> AIM OF THE EXERCISE
Give the listing again word for word. Skip the pictures.

> DATASET CONTENT
++++++

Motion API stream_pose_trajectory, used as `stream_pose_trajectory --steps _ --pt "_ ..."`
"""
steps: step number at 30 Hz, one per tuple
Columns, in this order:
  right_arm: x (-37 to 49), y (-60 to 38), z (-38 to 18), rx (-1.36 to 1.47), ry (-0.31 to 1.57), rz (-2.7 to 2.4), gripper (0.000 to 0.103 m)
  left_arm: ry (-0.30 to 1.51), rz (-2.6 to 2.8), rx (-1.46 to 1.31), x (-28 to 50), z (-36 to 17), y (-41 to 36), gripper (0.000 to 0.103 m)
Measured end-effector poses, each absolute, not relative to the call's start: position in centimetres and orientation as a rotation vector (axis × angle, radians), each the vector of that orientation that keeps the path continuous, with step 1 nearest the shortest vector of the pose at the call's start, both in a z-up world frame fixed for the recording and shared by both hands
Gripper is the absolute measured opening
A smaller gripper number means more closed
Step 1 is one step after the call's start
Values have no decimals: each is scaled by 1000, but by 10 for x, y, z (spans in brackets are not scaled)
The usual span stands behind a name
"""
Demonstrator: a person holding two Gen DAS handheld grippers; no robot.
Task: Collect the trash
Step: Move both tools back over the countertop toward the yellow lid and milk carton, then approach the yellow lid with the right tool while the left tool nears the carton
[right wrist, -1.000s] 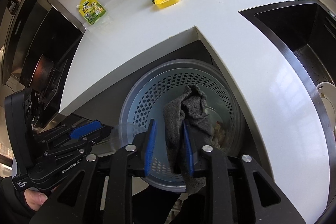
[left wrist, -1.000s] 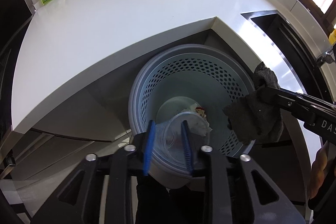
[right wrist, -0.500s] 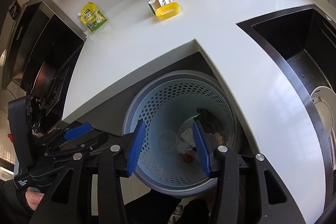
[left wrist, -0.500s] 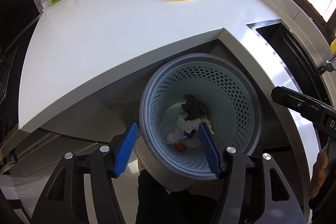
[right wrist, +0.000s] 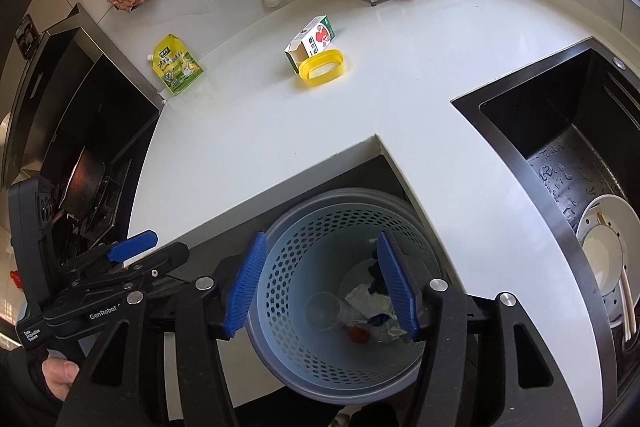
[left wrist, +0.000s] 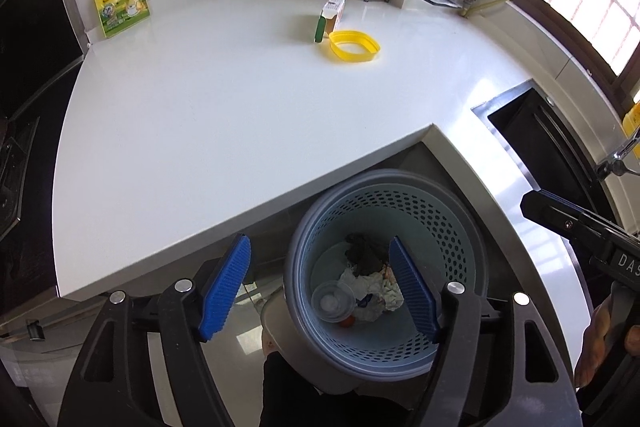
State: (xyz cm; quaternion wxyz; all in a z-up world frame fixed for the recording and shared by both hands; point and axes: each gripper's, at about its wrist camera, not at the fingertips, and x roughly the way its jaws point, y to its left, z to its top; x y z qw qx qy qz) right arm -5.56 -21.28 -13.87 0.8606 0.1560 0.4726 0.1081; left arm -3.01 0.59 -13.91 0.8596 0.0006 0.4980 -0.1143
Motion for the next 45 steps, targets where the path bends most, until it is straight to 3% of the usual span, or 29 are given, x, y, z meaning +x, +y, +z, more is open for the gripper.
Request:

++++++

> ANSWER SECTION
Motion API stream_pose_trajectory, used as `stream_pose_trajectory --steps _ --pt "_ ..."`
"""
steps: step number at 30 Hz, one per tuple
Columns, in this order:
  right_arm: x (-37 to 49), y (-60 to 38), z (-38 to 18), rx (-1.36 to 1.47), ry (-0.31 to 1.57), rz (-2.7 to 2.4), gripper (0.000 to 0.103 m)
  left_arm: ry (-0.30 to 1.51), rz (-2.6 to 2.8), rx (-1.46 to 1.31), x (-28 to 50), z (-36 to 17), y (-41 to 36), gripper (0.000 to 0.103 m)
Measured end-effector poses, each absolute, not relative to the call's start: position in centimetres and orientation as a rotation vector (axis × angle, radians), each the vector of that orientation that keeps the path continuous, with step 1 nearest the shortest vector of the pose at the call's start, both in a z-up world frame fixed for the recording and shared by both hands
Gripper is the absolute measured opening
A smaller gripper number means more closed
Step 1 is one step after the call's start
Values have no decimals: each is scaled by 1000, but by 10 for x, y, z (spans in brackets are not scaled)
The usual span stands behind a name
"""
Demonstrator: a person holding two Gen DAS handheld grippers; no robot.
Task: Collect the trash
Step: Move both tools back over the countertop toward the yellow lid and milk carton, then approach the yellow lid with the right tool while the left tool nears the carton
[right wrist, -1.000s] 
[left wrist, -1.000s] 
[right wrist, -0.500s] 
[left wrist, -0.500s] 
[right wrist, +0.000s] 
[left wrist, +0.000s] 
State: (xyz cm; quaternion wxyz; all in a z-up world frame fixed for the recording and shared by both hands; point and axes: each gripper's, at about its wrist camera, not at the fingertips, and x roughly the way its jaws point, y to its left, z to its top; x y z qw qx qy qz) right arm -5.56 -21.28 -13.87 0.8606 0.1560 0.4726 0.1081; left arm -3.01 0.59 -13.91 0.8596 0.0006 0.4980 -0.1143
Motion for the next 45 steps, targets where the path bends most, until it is straight to 3% of the usual span, or 29 are given, x, y, z meaning +x, +y, +z, more is open for the gripper.
Request:

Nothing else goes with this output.